_Stored data_
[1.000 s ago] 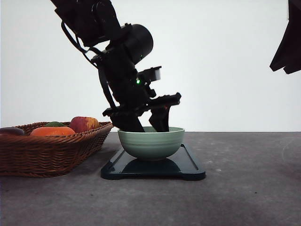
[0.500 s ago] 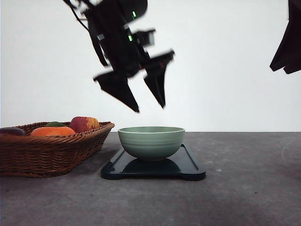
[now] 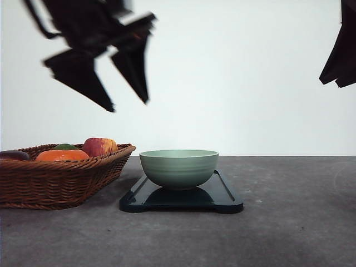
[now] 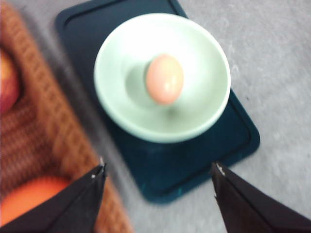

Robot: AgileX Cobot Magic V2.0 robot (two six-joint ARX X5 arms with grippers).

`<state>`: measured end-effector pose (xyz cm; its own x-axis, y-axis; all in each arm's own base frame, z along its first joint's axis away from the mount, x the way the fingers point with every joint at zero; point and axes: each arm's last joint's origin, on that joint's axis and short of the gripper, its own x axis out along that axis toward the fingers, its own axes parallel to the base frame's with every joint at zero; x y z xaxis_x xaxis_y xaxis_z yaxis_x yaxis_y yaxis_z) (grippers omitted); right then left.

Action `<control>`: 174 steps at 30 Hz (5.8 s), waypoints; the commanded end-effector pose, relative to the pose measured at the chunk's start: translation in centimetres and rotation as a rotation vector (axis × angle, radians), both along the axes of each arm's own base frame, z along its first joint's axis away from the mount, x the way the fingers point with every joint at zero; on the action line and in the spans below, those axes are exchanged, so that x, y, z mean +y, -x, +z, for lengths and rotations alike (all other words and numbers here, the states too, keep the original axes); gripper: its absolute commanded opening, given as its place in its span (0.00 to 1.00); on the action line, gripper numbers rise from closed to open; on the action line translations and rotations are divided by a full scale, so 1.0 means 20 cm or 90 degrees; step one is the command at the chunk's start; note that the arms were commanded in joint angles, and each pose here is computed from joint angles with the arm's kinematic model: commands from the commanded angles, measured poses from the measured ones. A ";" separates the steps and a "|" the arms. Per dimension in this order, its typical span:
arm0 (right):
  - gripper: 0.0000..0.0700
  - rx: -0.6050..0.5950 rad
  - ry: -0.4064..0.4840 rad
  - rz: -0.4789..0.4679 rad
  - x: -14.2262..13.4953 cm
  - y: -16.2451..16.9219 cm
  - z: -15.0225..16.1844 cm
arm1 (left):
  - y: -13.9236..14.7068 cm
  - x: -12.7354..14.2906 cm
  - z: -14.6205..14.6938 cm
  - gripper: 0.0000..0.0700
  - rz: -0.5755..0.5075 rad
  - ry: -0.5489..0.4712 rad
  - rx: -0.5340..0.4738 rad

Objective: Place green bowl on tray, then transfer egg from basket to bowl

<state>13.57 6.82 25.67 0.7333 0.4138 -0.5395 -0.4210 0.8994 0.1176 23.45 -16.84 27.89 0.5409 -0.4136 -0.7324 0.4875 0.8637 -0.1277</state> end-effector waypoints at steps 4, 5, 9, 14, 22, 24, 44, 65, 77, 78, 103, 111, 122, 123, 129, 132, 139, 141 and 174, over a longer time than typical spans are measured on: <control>0.27 -0.005 -0.005 -0.001 0.01 0.00 0.01 | 0.18 0.14 -0.01 0.62 0.040 0.056 -0.047; 0.27 -0.005 -0.005 0.000 0.01 0.00 0.01 | 0.22 0.17 -0.02 0.62 0.050 0.061 -0.057; 0.27 -0.005 -0.005 0.000 0.01 0.00 0.01 | 0.36 0.28 -0.05 0.62 0.089 0.073 -0.093; 0.27 -0.005 -0.005 0.000 0.01 0.00 0.01 | 0.50 0.40 -0.10 0.62 0.139 0.101 -0.128; 0.27 -0.003 -0.008 0.004 0.01 0.00 0.01 | 0.58 0.49 -0.15 0.59 0.175 0.116 -0.138; 0.27 -0.003 -0.009 0.005 0.01 0.00 0.01 | 0.59 0.49 -0.15 0.60 0.175 0.115 -0.136; 0.02 0.000 -0.018 0.016 0.01 0.00 0.01 | 0.59 0.50 -0.15 0.00 0.175 0.119 -0.138; 0.02 0.000 -0.018 0.016 0.01 0.00 0.01 | 0.72 0.78 -0.51 0.00 0.311 0.060 -0.385; 0.02 -0.003 -0.019 0.016 0.01 0.00 0.01 | 0.70 0.82 -0.65 0.00 0.327 0.036 -0.421; 0.02 -0.003 -0.019 0.016 0.01 0.00 0.01 | 0.69 0.83 -0.65 0.00 0.328 0.038 -0.425; 0.02 -0.022 0.013 0.019 0.01 0.00 0.01 | 0.69 0.83 -0.65 0.00 0.334 0.048 -0.422; 0.02 -0.144 0.031 -0.130 -0.12 0.02 -0.11 | 0.69 0.83 -0.65 0.00 0.335 0.049 -0.422; 0.02 -0.296 -0.015 -0.226 -0.27 0.18 -0.41 | 0.69 0.83 -0.65 0.00 0.335 0.049 -0.422; 0.02 -0.304 -0.018 -0.230 -0.27 0.19 -0.42 | 0.69 0.83 -0.65 0.00 0.335 0.049 -0.422; 0.02 -0.322 -0.019 -0.254 -0.29 0.20 -0.49 | 0.69 0.83 -0.65 0.00 0.335 0.048 -0.422; 0.02 -0.318 -0.016 -0.255 -0.30 0.20 -0.49 | 0.69 0.83 -0.65 0.00 0.335 0.049 -0.422; 0.02 -0.316 -0.013 -0.267 -0.31 0.20 -0.49 | 0.69 0.83 -0.65 0.00 0.335 0.048 -0.422; 0.02 -0.311 -0.011 -0.267 -0.31 0.20 -0.50 | 0.69 0.83 -0.65 0.00 0.335 0.049 -0.422; 0.02 -0.313 -0.011 -0.267 -0.31 0.20 -0.50 | 0.69 0.83 -0.65 0.00 0.335 0.048 -0.422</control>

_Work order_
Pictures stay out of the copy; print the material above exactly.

_Task response_
[1.000 s ago] 
[0.500 s ago] 
[now] 
[now] 

Robot: AgileX Cobot Magic V2.0 robot (two six-joint ARX X5 arms with grippers).

`<state>`: measured end-effector pose (xyz cm; its own x-axis, y-axis; all in each arm's own base frame, z along its first joint's axis away from the mount, x the way the fingers point with every joint at zero; point and axes: each arm's last joint's origin, on that joint's axis and short of the gripper, its own x axis out along that axis toward the fingers, its own axes parallel to the base frame's with every joint at zero; x y z xaxis_x xaxis_y xaxis_z yaxis_x yaxis_y yaxis_z) (grippers omitted); right then left.

Action `<control>`: 174 steps at 30 Hz (5.8 s), waypoints; the commanded end-effector pose, relative to the pose measured at the chunk's start: translation in centimetres and rotation as a rotation vector (axis × angle, radians), both along the axes of each arm's own base frame, z along its first joint's axis away from the mount, x the way the fingers point with every joint at zero; on the action line and in the spans below, those axes are exchanged, so that x, y, z mean +y, -x, +z, for lengths and rotations alike (all other words and numbers here, the states too, keep the original axes); gripper: its absolute commanded opening, given as its place in its span (0.00 to 1.00); on the action line, gripper numbers rise from closed to open; on the action line translations and rotations are divided by a full scale, so 1.0 means 20 cm or 90 degrees; step one is the command at the chunk's start; note that the arms were commanded in joint angles, and each pose here is computed from joint angles with the arm's kinematic model: commands from the commanded angles, measured poses from the measured ones. A ";" separates the steps and a "|" the arms. Per dimension in this order, its typical span:
arm0 (right):
  - gripper: 0.0000..0.0700
  - rx: -0.6050..0.5950 rad
  - ry: -0.4064..0.4840 rad
  - rz: -0.4789..0.4679 rad
  - x: -14.2262..13.4953 cm
  - y: -16.2451..16.9219 cm
  - z: -15.0225..16.1844 cm
arm1 (left):
  - y: -13.9236..14.7068 cm
  - x: -12.7354..14.2906 cm
  - z: -14.6205..14.6938 cm
  - gripper: 0.0000..0.0700
  - rz: -0.5755..0.5075 rad
  - ry: -0.5489..0.4712 rad
  - rx: -0.5340..0.4738 rad

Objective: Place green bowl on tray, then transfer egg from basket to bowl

<state>13.57 6.82 25.67 0.7333 0.4138 -0.5395 -0.4210 0.8994 0.1176 23.45 -16.84 27.89 0.5409 -0.4136 -0.7324 0.4875 0.8637 -0.1277</state> end-effector waypoints at steps 4, 5, 9, 14, 22, 24, 44, 65, 77, 78, 103, 111, 122, 123, 129, 132, 139, 141 and 174, over a longer time than typical spans are measured on: <control>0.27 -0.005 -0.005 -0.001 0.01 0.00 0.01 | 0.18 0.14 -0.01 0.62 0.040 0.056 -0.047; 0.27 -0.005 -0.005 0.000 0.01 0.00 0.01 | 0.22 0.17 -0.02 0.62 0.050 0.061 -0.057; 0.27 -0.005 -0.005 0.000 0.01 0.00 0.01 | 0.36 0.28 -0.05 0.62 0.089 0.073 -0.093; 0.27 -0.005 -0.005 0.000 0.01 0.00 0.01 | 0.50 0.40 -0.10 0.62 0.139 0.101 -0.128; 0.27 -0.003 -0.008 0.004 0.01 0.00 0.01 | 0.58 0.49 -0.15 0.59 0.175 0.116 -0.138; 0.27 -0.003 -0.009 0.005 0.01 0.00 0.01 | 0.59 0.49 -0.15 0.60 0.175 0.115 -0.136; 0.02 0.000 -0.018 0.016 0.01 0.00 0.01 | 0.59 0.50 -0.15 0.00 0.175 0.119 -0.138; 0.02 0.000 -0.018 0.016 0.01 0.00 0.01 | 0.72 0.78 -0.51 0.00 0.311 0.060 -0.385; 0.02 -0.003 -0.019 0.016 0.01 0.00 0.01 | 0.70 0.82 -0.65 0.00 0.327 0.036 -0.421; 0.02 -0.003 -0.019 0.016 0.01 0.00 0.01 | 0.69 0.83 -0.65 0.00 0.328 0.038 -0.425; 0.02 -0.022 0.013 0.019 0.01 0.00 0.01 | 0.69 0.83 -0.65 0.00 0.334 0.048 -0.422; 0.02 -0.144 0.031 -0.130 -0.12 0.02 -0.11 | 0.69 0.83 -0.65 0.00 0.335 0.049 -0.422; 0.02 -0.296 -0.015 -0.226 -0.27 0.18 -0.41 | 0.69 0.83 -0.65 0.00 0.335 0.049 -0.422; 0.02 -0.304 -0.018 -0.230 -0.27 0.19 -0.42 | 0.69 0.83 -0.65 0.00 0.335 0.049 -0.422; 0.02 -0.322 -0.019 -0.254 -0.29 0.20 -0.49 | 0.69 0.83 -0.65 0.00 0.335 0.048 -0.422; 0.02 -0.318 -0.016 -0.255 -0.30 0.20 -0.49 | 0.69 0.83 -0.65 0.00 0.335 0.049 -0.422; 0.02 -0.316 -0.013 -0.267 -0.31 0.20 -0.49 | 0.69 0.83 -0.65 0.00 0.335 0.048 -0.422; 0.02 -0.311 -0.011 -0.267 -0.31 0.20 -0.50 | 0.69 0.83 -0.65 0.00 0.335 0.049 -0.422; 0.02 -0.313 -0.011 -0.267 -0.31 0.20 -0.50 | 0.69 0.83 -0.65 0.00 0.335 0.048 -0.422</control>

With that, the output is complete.